Could you output each record below exactly as it stands and leave the pictures out?

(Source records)
- Opening Delimiter -
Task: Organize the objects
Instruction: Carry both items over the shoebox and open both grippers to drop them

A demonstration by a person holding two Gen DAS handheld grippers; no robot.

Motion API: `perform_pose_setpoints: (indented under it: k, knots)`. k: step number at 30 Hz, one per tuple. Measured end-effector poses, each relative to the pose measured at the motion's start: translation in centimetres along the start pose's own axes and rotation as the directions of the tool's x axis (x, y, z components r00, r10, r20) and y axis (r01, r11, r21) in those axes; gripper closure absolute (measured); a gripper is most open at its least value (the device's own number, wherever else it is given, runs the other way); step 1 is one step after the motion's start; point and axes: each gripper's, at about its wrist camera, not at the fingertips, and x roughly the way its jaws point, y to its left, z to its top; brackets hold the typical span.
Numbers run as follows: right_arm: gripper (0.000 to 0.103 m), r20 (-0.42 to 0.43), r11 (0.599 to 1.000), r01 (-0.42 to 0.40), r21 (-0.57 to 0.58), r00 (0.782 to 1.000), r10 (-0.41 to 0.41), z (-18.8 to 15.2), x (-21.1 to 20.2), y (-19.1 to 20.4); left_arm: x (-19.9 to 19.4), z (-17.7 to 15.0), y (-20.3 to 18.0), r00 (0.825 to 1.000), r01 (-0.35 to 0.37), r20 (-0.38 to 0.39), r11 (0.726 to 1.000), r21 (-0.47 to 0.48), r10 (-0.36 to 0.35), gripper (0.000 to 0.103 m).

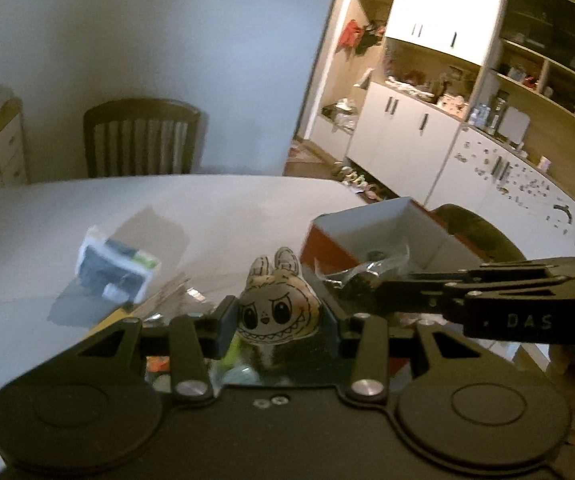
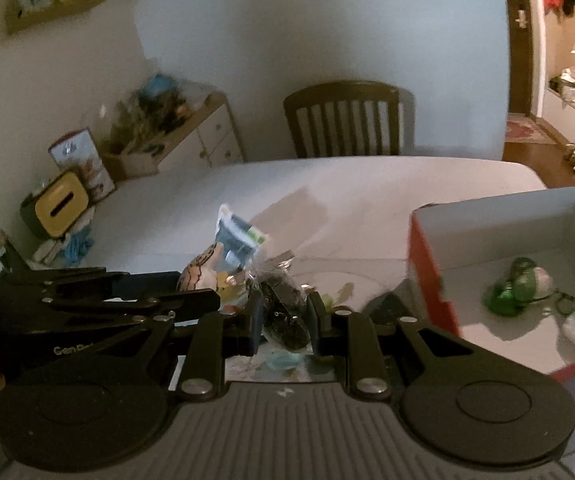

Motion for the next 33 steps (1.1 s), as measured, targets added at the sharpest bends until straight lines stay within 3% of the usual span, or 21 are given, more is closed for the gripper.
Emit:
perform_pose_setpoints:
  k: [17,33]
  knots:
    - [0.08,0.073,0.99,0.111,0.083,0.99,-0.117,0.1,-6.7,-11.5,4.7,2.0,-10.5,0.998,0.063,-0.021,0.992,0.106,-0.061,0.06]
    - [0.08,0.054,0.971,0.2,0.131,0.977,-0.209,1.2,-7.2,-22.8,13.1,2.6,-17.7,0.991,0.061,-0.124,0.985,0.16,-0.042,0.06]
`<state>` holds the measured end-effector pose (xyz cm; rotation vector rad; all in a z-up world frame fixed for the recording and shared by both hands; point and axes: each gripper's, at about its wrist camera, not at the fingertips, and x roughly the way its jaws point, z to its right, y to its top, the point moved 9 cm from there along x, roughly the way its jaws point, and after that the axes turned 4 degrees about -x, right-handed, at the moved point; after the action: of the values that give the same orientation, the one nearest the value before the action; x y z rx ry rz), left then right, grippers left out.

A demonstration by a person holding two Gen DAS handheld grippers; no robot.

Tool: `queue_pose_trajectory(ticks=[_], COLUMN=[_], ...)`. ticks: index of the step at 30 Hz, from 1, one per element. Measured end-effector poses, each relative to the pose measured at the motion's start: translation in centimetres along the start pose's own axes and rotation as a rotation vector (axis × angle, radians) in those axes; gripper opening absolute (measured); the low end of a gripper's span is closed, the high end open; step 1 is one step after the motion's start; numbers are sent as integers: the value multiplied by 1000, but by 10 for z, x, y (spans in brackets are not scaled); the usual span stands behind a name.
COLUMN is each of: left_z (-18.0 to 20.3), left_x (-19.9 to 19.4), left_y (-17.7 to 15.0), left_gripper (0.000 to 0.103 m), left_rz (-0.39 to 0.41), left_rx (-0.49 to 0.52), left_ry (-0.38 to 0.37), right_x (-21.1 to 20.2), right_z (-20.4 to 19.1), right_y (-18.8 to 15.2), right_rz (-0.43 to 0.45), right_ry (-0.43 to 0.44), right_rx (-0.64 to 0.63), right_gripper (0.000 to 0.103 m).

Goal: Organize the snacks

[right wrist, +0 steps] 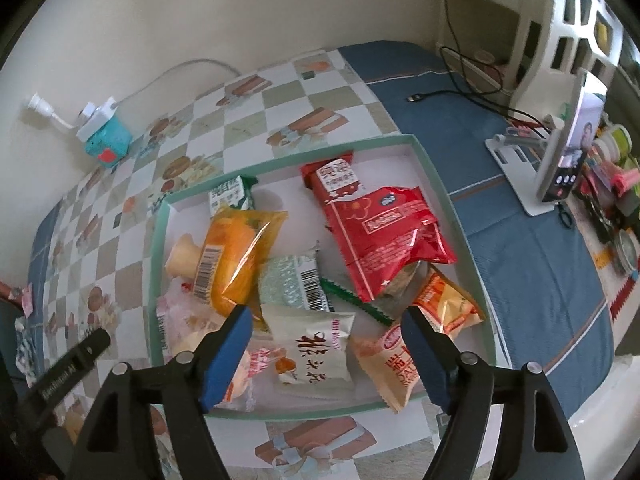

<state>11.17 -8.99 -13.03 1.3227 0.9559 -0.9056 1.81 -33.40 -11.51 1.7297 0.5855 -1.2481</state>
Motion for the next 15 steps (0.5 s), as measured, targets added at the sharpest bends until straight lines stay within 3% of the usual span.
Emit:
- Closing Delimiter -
• **Answer box**:
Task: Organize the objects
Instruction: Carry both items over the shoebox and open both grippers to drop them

A demonstration by a person holding two Gen DAS handheld grippers; no robot.

Motion API: `perform_pose_setpoints: (indented under it: k, knots)`. k: step number at 30 Hz, one per tuple. Measured end-effector poses, each relative to the pose measured at the motion's start: translation in centimetres along the start pose's own axes and rotation as the directions of the tool's x axis (x, y, z components r00, r10, r20) and y axis (r01, r11, r21) in those axes; gripper closure absolute (measured); a gripper is most open at its least value (the device's own number, wherever else it is given, runs the other way); step 1 is one step after the motion's start; point and axes: each gripper's, at about its wrist camera, not at the fingertips, and x roughly the way its jaws point, y to its left, z to its top; brackets hold the typical span.
Numbers run as follows: right_arm: gripper (0.000 to 0.103 m), r20 (-0.42 to 0.43), r11 (0.599 to 1.000), r01 (-0.42 to 0.40), r21 (-0.57 to 0.58), r00 (0.782 to 1.000), r10 (-0.41 to 0.41), z (-18.8 to 15.2), x (-21.1 to 20.2), y (-19.1 to 20.4); left_arm: x (-19.9 to 19.4), z (-17.7 to 15.0), y (-20.3 to 18.0), r00 (0.825 to 1.000), r01 (-0.35 to 0.37), r20 (-0.38 to 0.39), r11 (0.726 to 1.000), r21 (-0.47 to 0.48), r10 (-0.36 to 0.35), gripper (0.000 to 0.103 m).


Motion for the next 33 steps (1.1 s), as measured, targets added at the sharpest bends until straight lines stay within 3% of the usual span, or 21 are given, more is closed for the gripper.
Emit:
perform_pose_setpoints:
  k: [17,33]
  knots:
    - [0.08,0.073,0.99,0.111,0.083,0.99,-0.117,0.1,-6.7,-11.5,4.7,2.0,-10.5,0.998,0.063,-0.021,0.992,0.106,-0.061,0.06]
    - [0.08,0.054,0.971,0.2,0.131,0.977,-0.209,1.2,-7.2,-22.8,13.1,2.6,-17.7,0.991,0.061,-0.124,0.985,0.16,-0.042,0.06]
`<state>` holds the measured end-effector pose (xyz cm; rotation vector rad; all in a z-up world frame fixed for the recording and shared by both hands; point and axes: each gripper's, at about its wrist camera, not at the fingertips, and x roughly the way its jaws point, z to its right, y to its top, the point moved 9 cm from there along x, roughly the way its jaws point, and after that the axes turned 4 degrees about -x, right-handed, at the moved point; after the action: of the values that give the same orientation, the one nearest the value before the action; x y z rx ry rz), left then right, grippers left out.

A demonstration by a person holding two Gen DAS handheld grippers; no robot.

Tool: `queue_pose_trajectory(ticks=[_], COLUMN=[_], ...)`. ticks: index of the step at 30 Hz, from 1, one per element. Measured end-effector poses, each relative to the pose measured at the motion's start: translation in centimetres along the start pose's own axes and rotation as a rotation vector (axis × angle, radians) in those axes; gripper opening absolute (measured); the low end of a gripper's span is closed, the high end open; step 1 is one step after the motion's start; numbers are sent as integers: the value multiplied by 1000, but by 10 for z, x, y (spans in brackets are not scaled); the usual span stands behind a name.
COLUMN is each of: left_z (-18.0 to 20.3), left_x (-19.9 to 19.4), left_y (-17.7 to 15.0), left_gripper (0.000 to 0.103 m), left_rz (-0.39 to 0.41), left_rx (-0.49 to 0.52), left_ry (-0.38 to 0.37), right_x (-21.1 to 20.2), right_z (-20.4 to 19.1), right_y (-18.8 to 15.2), right_rz (-0.43 to 0.45), right_ry (-0.43 to 0.44), right_rx (-0.64 to 0.63), right_gripper (0.000 to 0.103 m).

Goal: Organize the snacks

[right wrist, +0 steps] 

<state>11.17 -8.99 -13.03 1.3227 0.9559 -0.9056 1.81 -33.40 -11.51 1.7297 0.5855 -1.2481</state>
Motion for the next 15 steps (0.5 s), as measured, targets added at the sharpest bends until straight lines stay within 3% of the usual span.
Emit:

No more work is needed for this exercise.